A simple video broadcast scenario is depicted in Figure 5. A central server streams the same video content to several geographically-distributed viewers. Each viewer is, of course, free to fixate on any point of the screen and free to change that fixation during the streaming. We suppose the transmission apparatus to be a beamforming antenna array, in order to preclude viewers sharing data streams.

Figure 5: Video broadcast scenario

Scheme I: No Foveation

The server streams identical unfoveated video to all viewers. Each viewer is, thus, free to trace an arbitrary gaze trajectory. The advantage of this strategy is that the encoder needs to keep track of only a single decoder state since all decoders produce the same output. However, this scheme fails to exploit the gains in compression possible under foveation. Hence, required receiver bandwidth suffers.

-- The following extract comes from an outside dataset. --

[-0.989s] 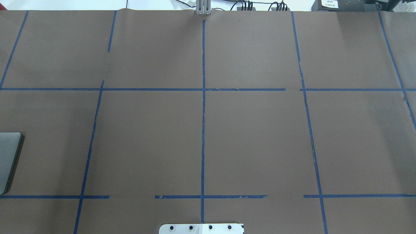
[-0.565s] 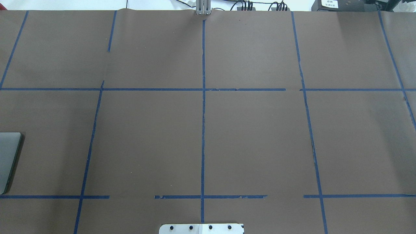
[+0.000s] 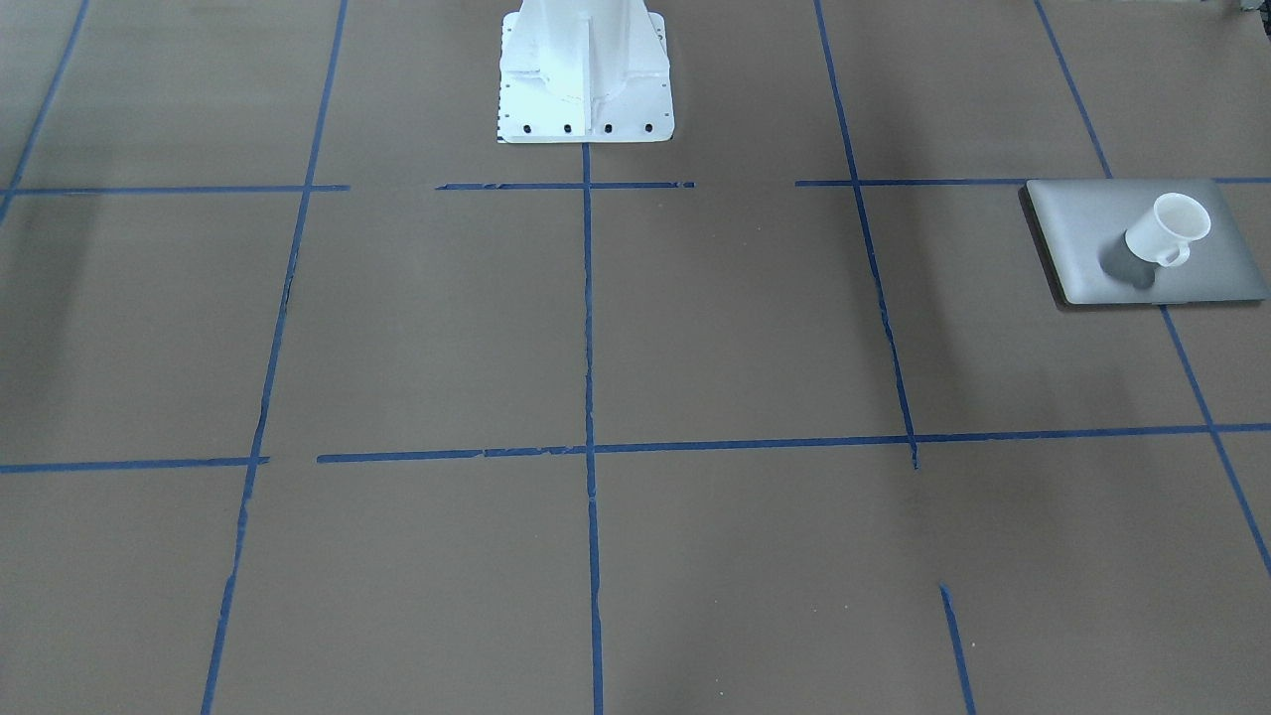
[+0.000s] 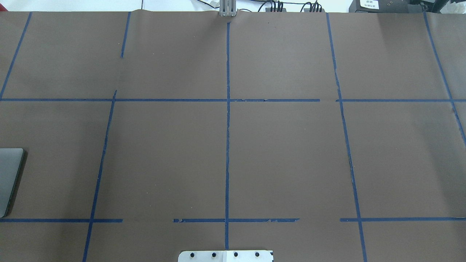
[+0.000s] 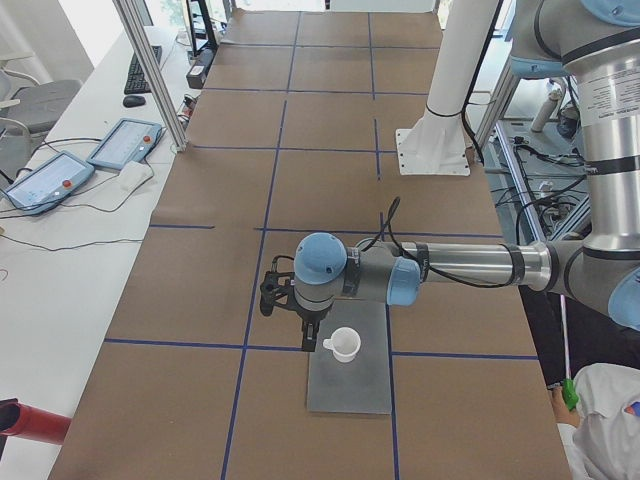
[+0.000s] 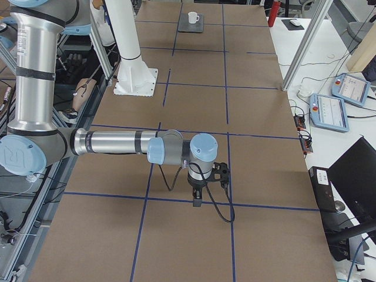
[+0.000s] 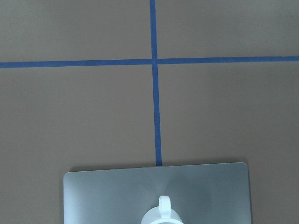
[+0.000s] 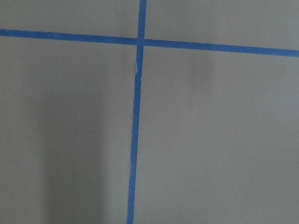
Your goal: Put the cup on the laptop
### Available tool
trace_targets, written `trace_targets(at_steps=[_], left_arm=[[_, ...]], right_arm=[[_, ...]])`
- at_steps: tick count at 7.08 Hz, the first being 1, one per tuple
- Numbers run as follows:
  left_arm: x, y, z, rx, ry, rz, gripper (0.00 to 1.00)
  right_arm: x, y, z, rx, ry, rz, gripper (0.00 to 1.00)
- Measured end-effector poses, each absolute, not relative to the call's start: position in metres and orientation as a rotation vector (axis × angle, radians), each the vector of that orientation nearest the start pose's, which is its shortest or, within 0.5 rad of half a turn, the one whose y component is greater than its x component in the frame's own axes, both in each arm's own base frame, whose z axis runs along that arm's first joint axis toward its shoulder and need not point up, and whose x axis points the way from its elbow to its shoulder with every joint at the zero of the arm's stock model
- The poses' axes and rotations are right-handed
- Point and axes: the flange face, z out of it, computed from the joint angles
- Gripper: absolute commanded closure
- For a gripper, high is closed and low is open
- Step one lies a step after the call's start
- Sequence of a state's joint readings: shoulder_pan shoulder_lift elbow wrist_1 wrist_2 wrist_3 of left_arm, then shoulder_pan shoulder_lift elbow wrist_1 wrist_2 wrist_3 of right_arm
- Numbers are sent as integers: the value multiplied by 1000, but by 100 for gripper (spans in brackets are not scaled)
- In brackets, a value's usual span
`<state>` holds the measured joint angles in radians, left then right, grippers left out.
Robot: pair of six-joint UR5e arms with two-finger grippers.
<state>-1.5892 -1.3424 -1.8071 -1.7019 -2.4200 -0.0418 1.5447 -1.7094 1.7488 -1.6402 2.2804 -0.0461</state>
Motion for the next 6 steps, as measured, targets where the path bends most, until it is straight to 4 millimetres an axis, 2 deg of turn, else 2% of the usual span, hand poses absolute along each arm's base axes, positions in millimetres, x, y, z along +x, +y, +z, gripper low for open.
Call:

Scheme II: Individual Foveation

The server applies a foveated video strategy (as in [2]) for each viewer independently. In this way, required receiver bandwidth can be reduced. On the other hand, the encoder needs to maintain separate decoder states for each viewer and encode video frames separately with respect to each of them. So, in this scheme, encoder complexity scales with the number of viewers.

Scheme III: Joint Foveation Coding

At each frame instant, the server sends the same coded foveated video frame to all viewers who have the same current point of fixation; viewers with difference gaze directions receive different coded frame information. The encoding is done in such a way that a frame can be decoded regardless of the decoder's state, which depends on the viewer's gaze trajectory up to that time. Hence, the encoder need not keep track of all decoder states; instead, its complexity scales only with the number of different points of fixation. At the same time, the receivers benefit from a reduction in required bandwidth due to foveation. The precise mechanism is described after an illustrative example.

Figure 6 depicts the operation of a joint foveation coding system. First, observe that the encoder transmits common motion information to all viewers since, as far as motion is concerned, they all view the same content. Now, we consider each viewer in turn. The viewer on the left has traced a certain gaze trajectory, which creates a particular decoder state signified by the blue looping arrow. The blue arrow from the encoder denotes the present coded frame corresponding to the left viewer's current point of fixation. The viewer on the right is in a similar situation, except for having traced a different gaze trajectory and having a different current fixation. The viewer in the middle shares the same decoder state as the viewer on the left as a result of having the same prior gaze trajectory. However, at the current frame instant, the middle viewer fixates at the same point as the viewer on the right. Under this scheme, the encoder can simply send the middle viewer the same coded frame that it transmits to the right viewer.

Figure 6: Joint foveation coding

The theoretical premise of this strategy was established in by Wyner and Ziv [3] in 1976. A comprehensive review of Wyner-Ziv coding along with several video applications is presented in [4]. Along these lines, we propose the system architecture shown in Figure 7, for joint foveation coding.

Figure 7: System architecture

At the encoder, motion information is extracted from the unfoveated video input and transmitted to the viewer. This branch of the encoder is common for all transmissions to viewers. The other encoder branch is only common for viewers who have the same current gaze direction. In this branch, each video frames is foveated and then channel coded to produce a stream of parity bits, which is also transmitted.

At the decoder, the received motion information is combined with the decoder state to generate a frame estimate. Then, a channel decoder uses the received parity bits to 'correct errors' in the frame estimate relative to the encoder's foveated frame. In this way, it produces a faithful output foveated video frame. Finally, the output frame feeds back into the frame estimator as the new decoder state. Observe that the operation of the decoder does not require the encoder to know the decoder state precisely. This is the key to the encoder complexity savings under joint foveation coding.

Simulation

For each of the foveated video broadcast schemes described above, we computed the conditional entropy rate of the frame transmission for the Bus video sequence. Since the conditional entropy rate is the lower bound for lossless transmission, these values were added to the rate for transmission of motion information to yield estimates of required receiver bandwidth. Table 1 compares the receiver bandwidth measurements as well as asymptotic encoder complexities. These results demonstrate that joint foveation coding is more successful at trading-off required receiver bandwidth and encoder complexity than naīve individual foveation.

	Required Receiver Bandwidth (MB/sec)	Encoder Complexity
Scheme I	2.05	O(1)
Scheme II	1.52	O(# viewers)
Scheme III	1.56	O(# gaze directions)

Table 1: Performance of foveated video broadcast schemes